[COLLECTED MATERIAL Boundary: Start]
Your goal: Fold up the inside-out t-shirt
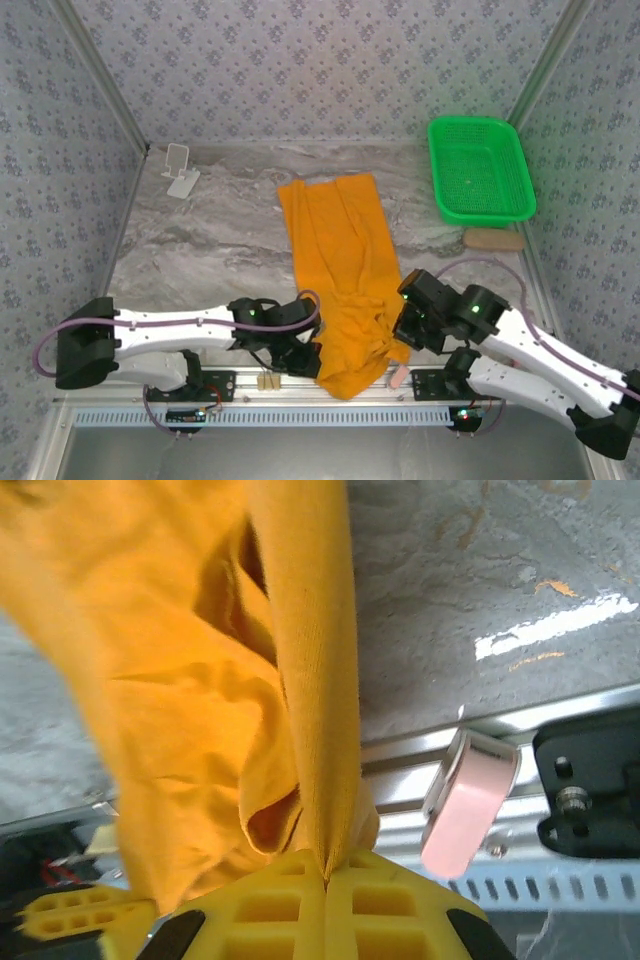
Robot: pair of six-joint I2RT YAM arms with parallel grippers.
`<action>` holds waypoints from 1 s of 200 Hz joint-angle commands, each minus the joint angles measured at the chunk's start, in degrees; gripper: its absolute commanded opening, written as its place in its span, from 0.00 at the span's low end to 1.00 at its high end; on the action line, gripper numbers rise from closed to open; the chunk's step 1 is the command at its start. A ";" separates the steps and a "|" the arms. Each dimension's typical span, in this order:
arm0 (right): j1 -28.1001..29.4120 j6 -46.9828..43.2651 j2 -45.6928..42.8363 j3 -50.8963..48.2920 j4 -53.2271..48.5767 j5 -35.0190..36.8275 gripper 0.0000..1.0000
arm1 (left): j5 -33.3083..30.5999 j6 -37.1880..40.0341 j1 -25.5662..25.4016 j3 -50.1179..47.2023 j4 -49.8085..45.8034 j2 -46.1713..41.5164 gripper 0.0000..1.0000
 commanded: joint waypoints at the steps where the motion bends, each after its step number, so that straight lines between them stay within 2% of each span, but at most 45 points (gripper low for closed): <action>1: 0.86 3.75 -0.36 8.20 -9.78 6.42 0.00 | -3.53 -7.57 -0.59 6.18 -9.51 -2.98 0.00; 19: -0.52 1.46 0.96 11.47 -9.09 8.17 0.00 | -4.39 -8.37 2.02 8.48 -13.08 -4.96 0.00; 38: -4.27 -1.94 3.98 13.15 -7.65 6.04 0.00 | -7.25 -8.24 5.50 10.68 -17.50 -7.68 0.00; 72: -11.92 -5.59 6.52 13.42 -4.56 2.05 0.00 | -6.48 -6.85 11.38 12.72 -20.09 -10.73 0.00; 102: -18.48 -7.10 6.98 14.06 -2.08 -0.50 0.00 | -5.06 -4.44 15.12 15.58 -21.71 -9.98 0.00; 128: -23.62 -8.07 9.06 15.08 2.08 -3.54 0.00 | -4.66 -0.26 19.88 19.92 -24.32 -7.34 0.00; 158: -29.27 -9.06 15.43 17.99 8.02 -7.37 0.00 | -0.64 6.35 27.77 27.00 -25.96 -0.63 0.00; 200: -36.05 -10.08 27.94 28.48 14.37 -9.80 0.00 | 5.65 15.43 39.37 40.51 -30.17 11.63 0.00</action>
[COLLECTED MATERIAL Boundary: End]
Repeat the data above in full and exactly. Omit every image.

▸ RESPONSE TO THE TASK:
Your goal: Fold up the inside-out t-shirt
Robot: pair of six-joint I2RT YAM arms with parallel grippers.
`<action>` holds waypoints from 1 s of 200 Hz joint-angle commands, each minus the joint angles measured at the chunk's start, in degrees; gripper: its absolute commanded opening, written as its place in its span, from 0.00 at the span's low end to 1.00 at its high end; on the action line, gripper numbers rise from closed to open; the chunk's step 1 is the command at its start. A ";" separates the steps and a "|" the arms. Each dimension's typical span, in this order:
arm0 (right): j1 -28.1001..29.4120 j6 -46.9828..43.2651 j2 -45.6928..42.8363 j3 -50.8963..48.2920 j4 -53.2271..48.5767 j5 -35.0190..36.8275 gripper 0.0000..1.0000
arm1 (left): j5 -33.3083..30.5999 j6 -37.1880..40.0341 j1 -25.5662..25.4016 j3 -50.1179..47.2023 j4 -49.8085..45.8034 j2 -46.1713..41.5164 gripper 0.0000..1.0000
 commanded: joint waypoints at the steps where the motion bends, each after its step number, so that straight lines between them stay within 2% of each span, but at most 45 points (gripper low for closed): <action>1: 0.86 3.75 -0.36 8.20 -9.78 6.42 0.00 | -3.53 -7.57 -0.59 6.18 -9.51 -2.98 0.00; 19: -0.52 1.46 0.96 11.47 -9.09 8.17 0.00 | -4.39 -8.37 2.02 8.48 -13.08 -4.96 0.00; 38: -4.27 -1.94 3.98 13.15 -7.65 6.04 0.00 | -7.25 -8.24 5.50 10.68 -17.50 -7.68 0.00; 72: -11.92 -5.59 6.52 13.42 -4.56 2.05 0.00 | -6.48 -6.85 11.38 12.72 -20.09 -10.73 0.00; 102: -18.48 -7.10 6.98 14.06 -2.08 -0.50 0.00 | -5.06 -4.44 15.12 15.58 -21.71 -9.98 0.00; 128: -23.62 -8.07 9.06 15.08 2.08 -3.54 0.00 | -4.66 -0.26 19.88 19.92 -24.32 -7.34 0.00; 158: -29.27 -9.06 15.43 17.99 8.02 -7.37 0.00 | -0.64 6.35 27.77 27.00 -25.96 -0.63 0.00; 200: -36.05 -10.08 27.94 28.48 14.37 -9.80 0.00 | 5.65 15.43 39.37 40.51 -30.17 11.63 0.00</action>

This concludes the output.